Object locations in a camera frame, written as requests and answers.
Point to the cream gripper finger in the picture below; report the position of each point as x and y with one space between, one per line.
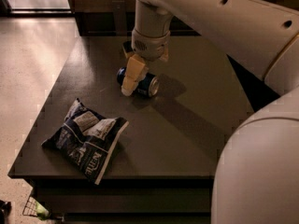
136 71
165 56

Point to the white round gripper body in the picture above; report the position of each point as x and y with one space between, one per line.
150 48

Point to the blue pepsi can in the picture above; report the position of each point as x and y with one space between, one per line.
148 87

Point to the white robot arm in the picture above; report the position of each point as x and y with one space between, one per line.
257 180

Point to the green yellow sponge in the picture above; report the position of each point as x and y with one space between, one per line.
127 49

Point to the blue white snack bag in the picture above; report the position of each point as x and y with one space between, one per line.
87 140

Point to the dark grey drawer cabinet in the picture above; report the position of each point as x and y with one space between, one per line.
163 167

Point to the left metal shelf bracket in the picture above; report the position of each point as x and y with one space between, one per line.
119 14

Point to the dark wooden wall shelf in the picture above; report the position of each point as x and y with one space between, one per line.
95 17

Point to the wire basket with green item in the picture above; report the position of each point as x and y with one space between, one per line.
33 208

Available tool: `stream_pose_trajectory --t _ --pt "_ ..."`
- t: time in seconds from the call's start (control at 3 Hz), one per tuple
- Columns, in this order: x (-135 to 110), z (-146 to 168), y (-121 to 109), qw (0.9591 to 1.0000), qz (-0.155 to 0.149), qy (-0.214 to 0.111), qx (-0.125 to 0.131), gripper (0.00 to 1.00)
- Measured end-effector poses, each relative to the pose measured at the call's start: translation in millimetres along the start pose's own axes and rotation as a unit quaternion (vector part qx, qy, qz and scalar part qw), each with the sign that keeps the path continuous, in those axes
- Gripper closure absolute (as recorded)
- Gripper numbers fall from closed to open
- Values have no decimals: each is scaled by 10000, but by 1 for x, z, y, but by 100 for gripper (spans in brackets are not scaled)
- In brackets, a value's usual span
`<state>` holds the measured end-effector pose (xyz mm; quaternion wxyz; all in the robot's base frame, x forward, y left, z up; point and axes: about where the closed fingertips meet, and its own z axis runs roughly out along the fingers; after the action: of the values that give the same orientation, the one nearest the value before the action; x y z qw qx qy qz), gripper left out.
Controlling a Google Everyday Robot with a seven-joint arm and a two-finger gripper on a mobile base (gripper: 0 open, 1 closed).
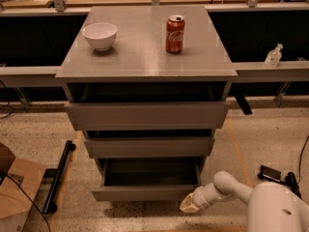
+ + + +
About this exercise - What is the number of lines in the records that hold "brackets"? Give the number by itself.

Expected output - 2